This day of the offering of the early first fruits came always on the morrow after the seventh day Sabbath during the week of Passover.  This year Passover falls on the Sabbath, so the first Day of Unleavened Bread falls on the day after the Sabbath, that is always on a Sunday.  The counting of the omer will always begin on a Sunday (the morrow after the 7th Day Sabbath of Passover Week).    The day of Early First Fruits during Unleavened Bread is the first day you begin counting and you count up to 50 to get to Pentecost.  The Early First Fruits offering would have happened just BEFORE the Resurrection, while Christ was still in Heaven with God as He gave the offering of his atoning blood for us.  So the offering in heaven might have occurred on the Second Day of The Seven Days of Unleavened Bread as Jesus who had died stood before the throne of God and offered up His Holy Body and Blood for our sins.  This is why we waive the sheaf offering before God on the 2nd Day of Unleavened Bread, the Day of Early First Fruits, because that waive sheaf offering is symbolic of The Risen Lord.    

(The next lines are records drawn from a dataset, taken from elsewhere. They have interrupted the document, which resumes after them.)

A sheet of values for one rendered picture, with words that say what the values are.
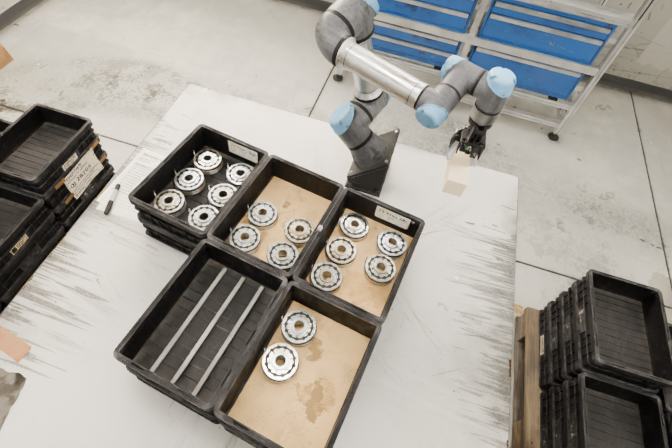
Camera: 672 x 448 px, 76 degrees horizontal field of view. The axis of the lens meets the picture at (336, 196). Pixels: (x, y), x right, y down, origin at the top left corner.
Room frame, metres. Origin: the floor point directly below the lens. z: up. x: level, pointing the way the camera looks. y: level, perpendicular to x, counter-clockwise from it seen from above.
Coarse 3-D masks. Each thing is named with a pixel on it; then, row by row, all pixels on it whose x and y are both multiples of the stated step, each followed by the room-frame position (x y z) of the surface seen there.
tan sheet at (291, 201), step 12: (276, 180) 0.98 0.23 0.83; (264, 192) 0.92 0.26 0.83; (276, 192) 0.93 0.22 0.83; (288, 192) 0.94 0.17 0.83; (300, 192) 0.95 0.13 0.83; (276, 204) 0.88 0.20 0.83; (288, 204) 0.89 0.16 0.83; (300, 204) 0.90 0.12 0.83; (312, 204) 0.90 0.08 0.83; (324, 204) 0.91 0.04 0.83; (288, 216) 0.84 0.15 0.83; (300, 216) 0.84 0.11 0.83; (312, 216) 0.85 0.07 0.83; (276, 228) 0.78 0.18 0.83; (228, 240) 0.70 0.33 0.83; (264, 240) 0.72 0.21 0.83; (276, 240) 0.73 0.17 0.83; (264, 252) 0.68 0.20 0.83
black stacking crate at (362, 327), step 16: (288, 304) 0.52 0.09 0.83; (304, 304) 0.52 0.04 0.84; (320, 304) 0.51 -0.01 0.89; (272, 320) 0.43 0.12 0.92; (336, 320) 0.49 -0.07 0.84; (352, 320) 0.48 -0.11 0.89; (272, 336) 0.41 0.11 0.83; (368, 336) 0.46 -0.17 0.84; (256, 352) 0.34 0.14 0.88; (240, 384) 0.26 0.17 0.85; (352, 384) 0.30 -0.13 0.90; (240, 432) 0.16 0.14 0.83
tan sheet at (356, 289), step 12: (336, 228) 0.82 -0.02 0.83; (372, 228) 0.85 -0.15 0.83; (384, 228) 0.85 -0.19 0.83; (372, 240) 0.80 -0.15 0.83; (408, 240) 0.82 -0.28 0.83; (324, 252) 0.72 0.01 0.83; (360, 252) 0.74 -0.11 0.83; (372, 252) 0.75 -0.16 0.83; (360, 264) 0.70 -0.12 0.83; (396, 264) 0.72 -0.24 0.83; (324, 276) 0.63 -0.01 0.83; (348, 276) 0.65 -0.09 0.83; (360, 276) 0.65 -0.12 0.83; (396, 276) 0.68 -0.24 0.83; (348, 288) 0.60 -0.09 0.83; (360, 288) 0.61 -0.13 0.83; (372, 288) 0.62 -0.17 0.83; (384, 288) 0.63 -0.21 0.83; (348, 300) 0.56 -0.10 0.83; (360, 300) 0.57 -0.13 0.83; (372, 300) 0.58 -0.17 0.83; (384, 300) 0.58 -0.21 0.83; (372, 312) 0.54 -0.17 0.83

We see from this that the time between Passover and the Seder meal and somewhere before the second day of Unleavened Bread, on the Day of Early First Fruits represents the true day of our redemption.  We also know that an offering is not complete until God has accepted it.  It was on THE THIRD DAY just before sunset between the second day of Unleavened Bread and the Third Day of Unleavened Bread that God accepted the offering and resurrected Jesus from the grave.  

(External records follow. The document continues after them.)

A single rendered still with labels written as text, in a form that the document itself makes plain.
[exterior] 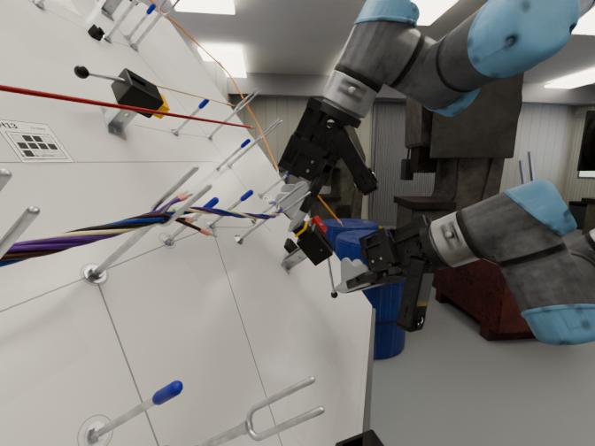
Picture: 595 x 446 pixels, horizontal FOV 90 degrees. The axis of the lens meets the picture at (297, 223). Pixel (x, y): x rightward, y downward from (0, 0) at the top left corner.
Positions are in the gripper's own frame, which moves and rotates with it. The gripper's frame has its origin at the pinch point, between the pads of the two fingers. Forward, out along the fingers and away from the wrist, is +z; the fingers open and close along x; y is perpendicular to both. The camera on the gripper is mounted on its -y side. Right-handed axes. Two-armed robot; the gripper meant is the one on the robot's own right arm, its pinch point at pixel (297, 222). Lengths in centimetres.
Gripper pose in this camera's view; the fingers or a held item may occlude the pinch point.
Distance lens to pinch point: 53.5
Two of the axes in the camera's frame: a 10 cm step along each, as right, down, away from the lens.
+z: -4.3, 8.2, 3.8
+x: -1.2, 3.6, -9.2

So we observe Early First Fruits on The Second Day of Unleavened Bread and observe The Resurrection of Christ after sunset of The Second Day of Unleavened Bread (moving into the beginning of the third day.)   Now in its fulfillment by Christ this day has come to represent the offering of Christ's atoning blood for our sins, and the acceptance of God at which point Christ was raised from the dead.  Don't forget to include Passover in your counting of the days.  Christ was put in the grave late on Passover.  He was in the grave on The First Day and The Second Day and he rose on THE THIRD DAY of Unleavened Bread.  Well that surely seems right and appropriate, after looking at the unleavened bread we ate at Passover and observing how many ways it represents Christ to us, then seeing the wave sheaf waived before God on the 2nd Day of Unleavened Bread!  At the end of the 2nd day and going into the first part of the third day we rejoice in The Resurrection miracle of God!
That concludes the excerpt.